Em pesquisa da Reuters, a expectativa era de um déficit maior, de 95,3 bilhões de reais para o mês.

Em agosto, a dívida pública bruta saltou ao patamar recorde de 88,8% do Produto Interno Bruto (PIB), sobre 86,4% em julho, divulgou o Banco Central nesta quarta-feira.

Segundo a autarquia, o aumentou deu-se principalmente pelas emissões líquidas, com impacto positivo de 1,8 ponto percentual, além da incorporação de juros nominais (+0,4 ponto) e o efeito da desvalorização cambial (+0,3 ponto).

No ano até agora, a dívida bruta, considerada o principal indicador da saúde fiscal do país, já subiu 13,0 pontos ante o fechamento de 2019. A expectativa mais recente do Ministério da Economia, divulgada nesta semana, é de que ela vá a 93,9% do PIB em dezembro, considerando uma retração da economia de 4,7%.

O Tesouro já avaliou que o patamar é considerado muito elevado ante média esperada para países emergentes de 62% ao fim deste ano.

A dívida líquida, por sua vez, subiu a 60,7% do PIB em agosto, ante 60,1% no mês anterior, mostraram os dados do BC.

O déficit primário do governo central (governo federal, BC e Previdência) foi de 96,47 bilhões de reais no período. Enquanto isso, Estados e municípios registraram superávit de 9,10 bilhões de reais e as empresas estatais ficaram no vermelho em 219 milhões de reais.

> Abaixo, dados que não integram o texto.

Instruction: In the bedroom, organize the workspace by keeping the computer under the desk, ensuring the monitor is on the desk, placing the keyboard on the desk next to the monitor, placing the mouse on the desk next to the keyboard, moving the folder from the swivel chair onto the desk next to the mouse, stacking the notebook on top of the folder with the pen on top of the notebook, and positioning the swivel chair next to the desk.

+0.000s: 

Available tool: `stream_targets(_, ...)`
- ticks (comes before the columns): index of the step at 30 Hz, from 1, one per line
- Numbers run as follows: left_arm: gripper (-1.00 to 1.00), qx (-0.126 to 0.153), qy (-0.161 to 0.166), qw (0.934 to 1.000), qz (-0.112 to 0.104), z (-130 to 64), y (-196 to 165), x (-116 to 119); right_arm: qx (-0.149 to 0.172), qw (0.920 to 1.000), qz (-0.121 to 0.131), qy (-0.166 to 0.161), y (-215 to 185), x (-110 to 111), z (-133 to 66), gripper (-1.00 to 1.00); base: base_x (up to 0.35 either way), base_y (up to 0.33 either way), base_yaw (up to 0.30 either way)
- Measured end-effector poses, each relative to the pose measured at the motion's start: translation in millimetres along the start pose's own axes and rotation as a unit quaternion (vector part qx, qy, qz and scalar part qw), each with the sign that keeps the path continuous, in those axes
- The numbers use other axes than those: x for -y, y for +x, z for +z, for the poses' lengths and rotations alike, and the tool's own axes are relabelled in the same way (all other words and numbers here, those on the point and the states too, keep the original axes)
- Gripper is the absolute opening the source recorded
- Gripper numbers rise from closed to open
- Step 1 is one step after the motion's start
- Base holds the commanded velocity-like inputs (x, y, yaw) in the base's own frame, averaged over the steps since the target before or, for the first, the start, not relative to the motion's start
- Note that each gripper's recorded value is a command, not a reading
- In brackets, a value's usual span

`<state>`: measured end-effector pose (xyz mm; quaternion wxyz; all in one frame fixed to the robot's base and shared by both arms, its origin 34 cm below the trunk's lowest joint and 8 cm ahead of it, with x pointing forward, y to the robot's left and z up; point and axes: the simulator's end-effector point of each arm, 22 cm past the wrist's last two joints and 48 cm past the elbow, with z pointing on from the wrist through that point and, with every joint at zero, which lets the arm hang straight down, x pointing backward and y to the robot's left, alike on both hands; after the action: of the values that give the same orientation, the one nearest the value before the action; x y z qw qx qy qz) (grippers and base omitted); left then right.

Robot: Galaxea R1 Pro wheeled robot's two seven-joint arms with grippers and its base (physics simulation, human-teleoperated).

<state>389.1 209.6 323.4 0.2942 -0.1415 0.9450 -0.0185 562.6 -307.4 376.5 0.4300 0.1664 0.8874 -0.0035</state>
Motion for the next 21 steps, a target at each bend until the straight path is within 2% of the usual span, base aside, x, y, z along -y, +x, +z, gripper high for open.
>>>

Na véspera, o Tesouro já havia informado um rombo recorde para agosto para o governo central, com um pequeno aumento nas receitas sendo insuficiente para fazer frente à forte elevação das despesas em meio à pandemia.

Nos oito primeiros meses do ano, o déficit do setor público consolidado foi a 571,37 bilhões de reais e, em 12 meses, o rombo foi de 611,29 bilhões de reais, equivalente a 8,5% do Produto Interno Bruto (PIB).

O Ministério da Economia estimou que o déficit do setor público consolidado será de 895,8 bilhões de reais neste ano, correspondente a 12,5% do PIB.